EXERCISE: Copy out the data that follows exactly, leaving out no line.

=== Section Start ===

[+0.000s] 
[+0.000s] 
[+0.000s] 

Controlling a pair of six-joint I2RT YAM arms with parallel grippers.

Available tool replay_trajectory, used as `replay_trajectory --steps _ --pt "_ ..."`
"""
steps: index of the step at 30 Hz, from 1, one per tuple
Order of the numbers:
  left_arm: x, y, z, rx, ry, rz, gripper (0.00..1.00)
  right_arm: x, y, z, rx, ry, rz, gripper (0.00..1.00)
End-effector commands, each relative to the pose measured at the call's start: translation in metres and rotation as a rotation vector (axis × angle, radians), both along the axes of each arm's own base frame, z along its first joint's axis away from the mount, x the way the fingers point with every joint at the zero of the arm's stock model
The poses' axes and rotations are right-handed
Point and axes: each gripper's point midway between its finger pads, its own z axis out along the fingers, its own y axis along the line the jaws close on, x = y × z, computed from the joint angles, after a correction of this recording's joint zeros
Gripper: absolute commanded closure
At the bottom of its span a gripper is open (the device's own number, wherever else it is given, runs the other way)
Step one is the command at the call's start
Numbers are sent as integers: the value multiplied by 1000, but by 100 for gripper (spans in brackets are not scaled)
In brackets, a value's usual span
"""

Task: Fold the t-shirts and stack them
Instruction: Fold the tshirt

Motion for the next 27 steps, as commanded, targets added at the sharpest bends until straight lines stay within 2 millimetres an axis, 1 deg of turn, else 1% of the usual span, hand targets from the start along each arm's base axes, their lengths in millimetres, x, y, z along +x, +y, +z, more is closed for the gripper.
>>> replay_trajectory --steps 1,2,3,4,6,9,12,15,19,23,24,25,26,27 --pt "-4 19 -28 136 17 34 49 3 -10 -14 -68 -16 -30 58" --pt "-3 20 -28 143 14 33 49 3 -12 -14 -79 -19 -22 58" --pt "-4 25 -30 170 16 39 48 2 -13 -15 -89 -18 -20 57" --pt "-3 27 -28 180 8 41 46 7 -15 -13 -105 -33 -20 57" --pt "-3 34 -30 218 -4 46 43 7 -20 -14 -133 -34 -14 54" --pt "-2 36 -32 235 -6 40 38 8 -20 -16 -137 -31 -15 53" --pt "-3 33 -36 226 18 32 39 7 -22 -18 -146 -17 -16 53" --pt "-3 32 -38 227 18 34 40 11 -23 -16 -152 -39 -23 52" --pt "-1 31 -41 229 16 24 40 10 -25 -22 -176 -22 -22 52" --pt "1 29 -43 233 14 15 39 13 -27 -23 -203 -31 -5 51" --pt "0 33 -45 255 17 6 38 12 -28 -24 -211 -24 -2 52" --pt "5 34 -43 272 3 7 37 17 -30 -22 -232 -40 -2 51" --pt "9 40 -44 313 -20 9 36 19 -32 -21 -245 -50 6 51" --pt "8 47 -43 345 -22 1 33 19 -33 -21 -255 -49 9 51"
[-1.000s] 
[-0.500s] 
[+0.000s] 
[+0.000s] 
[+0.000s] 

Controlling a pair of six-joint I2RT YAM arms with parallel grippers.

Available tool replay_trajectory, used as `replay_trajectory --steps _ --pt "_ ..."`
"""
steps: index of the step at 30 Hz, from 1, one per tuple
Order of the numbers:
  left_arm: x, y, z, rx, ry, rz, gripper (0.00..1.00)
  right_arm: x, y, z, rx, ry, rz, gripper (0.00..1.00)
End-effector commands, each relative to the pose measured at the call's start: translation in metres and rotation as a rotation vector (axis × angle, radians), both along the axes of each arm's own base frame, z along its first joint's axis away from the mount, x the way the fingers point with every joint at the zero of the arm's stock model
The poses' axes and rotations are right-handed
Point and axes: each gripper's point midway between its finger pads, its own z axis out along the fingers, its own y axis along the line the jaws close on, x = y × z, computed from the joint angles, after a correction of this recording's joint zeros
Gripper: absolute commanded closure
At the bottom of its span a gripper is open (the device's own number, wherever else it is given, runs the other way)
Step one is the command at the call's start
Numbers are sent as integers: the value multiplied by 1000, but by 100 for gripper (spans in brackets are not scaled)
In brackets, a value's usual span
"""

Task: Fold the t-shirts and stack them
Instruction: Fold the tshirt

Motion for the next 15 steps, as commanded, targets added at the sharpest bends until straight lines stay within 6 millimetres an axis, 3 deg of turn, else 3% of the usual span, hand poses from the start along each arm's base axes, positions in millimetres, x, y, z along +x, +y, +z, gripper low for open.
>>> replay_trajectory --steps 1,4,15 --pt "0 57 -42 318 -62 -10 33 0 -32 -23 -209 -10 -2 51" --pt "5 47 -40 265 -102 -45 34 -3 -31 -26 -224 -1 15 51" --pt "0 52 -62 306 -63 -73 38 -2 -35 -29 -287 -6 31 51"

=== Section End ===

RESPONSE TO THIS EXERCISE:
[+0.000s] 
[+0.000s] 
[+0.000s] 

Controlling a pair of six-joint I2RT YAM arms with parallel grippers.

Available tool replay_trajectory, used as `replay_trajectory --steps _ --pt "_ ..."`
"""
steps: index of the step at 30 Hz, from 1, one per tuple
Order of the numbers:
  left_arm: x, y, z, rx, ry, rz, gripper (0.00..1.00)
  right_arm: x, y, z, rx, ry, rz, gripper (0.00..1.00)
End-effector commands, each relative to the pose measured at the call's start: translation in metres and rotation as a rotation vector (axis × angle, radians), both along the axes of each arm's own base frame, z along its first joint's axis away from the mount, x the way the fingers point with every joint at the zero of the arm's stock model
The poses' axes and rotations are right-handed
Point and axes: each gripper's point midway between its finger pads, its own z axis out along the fingers, its own y axis along the line the jaws close on, x = y × z, computed from the joint angles, after a correction of this recording's joint zeros
Gripper: absolute commanded closure
At the bottom of its span a gripper is open (the device's own number, wherever else it is given, runs the other way)
Step one is the command at the call's start
Numbers are sent as integers: the value multiplied by 1000, but by 100 for gripper (spans in brackets are not scaled)
In brackets, a value's usual span
"""

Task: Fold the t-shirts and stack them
Instruction: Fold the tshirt

Motion for the next 27 steps, as commanded, targets added at the sharpest bends until straight lines stay within 2 millimetres an axis, 1 deg of turn, else 1% of the usual span, hand targets from the start along each arm's base axes, their lengths in millimetres, x, y, z along +x, +y, +z, more is closed for the gripper.
>>> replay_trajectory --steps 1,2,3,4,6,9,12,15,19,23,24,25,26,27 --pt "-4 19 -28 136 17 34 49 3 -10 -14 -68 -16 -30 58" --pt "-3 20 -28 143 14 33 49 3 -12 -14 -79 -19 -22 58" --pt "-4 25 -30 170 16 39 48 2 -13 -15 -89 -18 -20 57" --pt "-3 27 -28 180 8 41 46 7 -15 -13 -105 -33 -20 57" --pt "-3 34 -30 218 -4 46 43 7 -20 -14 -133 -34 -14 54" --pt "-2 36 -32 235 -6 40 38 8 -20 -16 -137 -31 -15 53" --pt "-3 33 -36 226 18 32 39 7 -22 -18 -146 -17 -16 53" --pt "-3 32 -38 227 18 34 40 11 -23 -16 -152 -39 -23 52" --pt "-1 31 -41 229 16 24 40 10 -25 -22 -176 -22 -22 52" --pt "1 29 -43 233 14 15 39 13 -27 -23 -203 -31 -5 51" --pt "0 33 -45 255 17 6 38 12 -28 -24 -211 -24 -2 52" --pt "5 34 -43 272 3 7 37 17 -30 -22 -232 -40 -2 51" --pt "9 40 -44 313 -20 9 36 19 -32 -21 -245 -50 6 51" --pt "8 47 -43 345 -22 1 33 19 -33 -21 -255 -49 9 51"
[-1.000s] 
[-0.500s] 
[+0.000s] 
[+0.000s] 
[+0.000s] 

Controlling a pair of six-joint I2RT YAM arms with parallel grippers.

Available tool replay_trajectory, used as `replay_trajectory --steps _ --pt "_ ..."`
"""
steps: index of the step at 30 Hz, from 1, one per tuple
Order of the numbers:
  left_arm: x, y, z, rx, ry, rz, gripper (0.00..1.00)
  right_arm: x, y, z, rx, ry, rz, gripper (0.00..1.00)
End-effector commands, each relative to the pose measured at the call's start: translation in metres and rotation as a rotation vector (axis × angle, radians), both along the axes of each arm's own base frame, z along its first joint's axis away from the mount, x the way the fingers point with every joint at the zero of the arm's stock model
The poses' axes and rotations are right-handed
Point and axes: each gripper's point midway between its finger pads, its own z axis out along the fingers, its own y axis along the line the jaws close on, x = y × z, computed from the joint angles, after a correction of this recording's joint zeros
Gripper: absolute commanded closure
At the bottom of its span a gripper is open (the device's own number, wherever else it is given, runs the other way)
Step one is the command at the call's start
Numbers are sent as integers: the value multiplied by 1000, but by 100 for gripper (spans in brackets are not scaled)
In brackets, a value's usual span
"""

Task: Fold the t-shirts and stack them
Instruction: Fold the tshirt

Motion for the next 15 steps, as commanded, targets added at the sharpest bends until straight lines stay within 6 millimetres an axis, 3 deg of turn, else 3% of the usual span, hand poses from the start along each arm's base axes, positions in millimetres, x, y, z along +x, +y, +z, gripper low for open.
>>> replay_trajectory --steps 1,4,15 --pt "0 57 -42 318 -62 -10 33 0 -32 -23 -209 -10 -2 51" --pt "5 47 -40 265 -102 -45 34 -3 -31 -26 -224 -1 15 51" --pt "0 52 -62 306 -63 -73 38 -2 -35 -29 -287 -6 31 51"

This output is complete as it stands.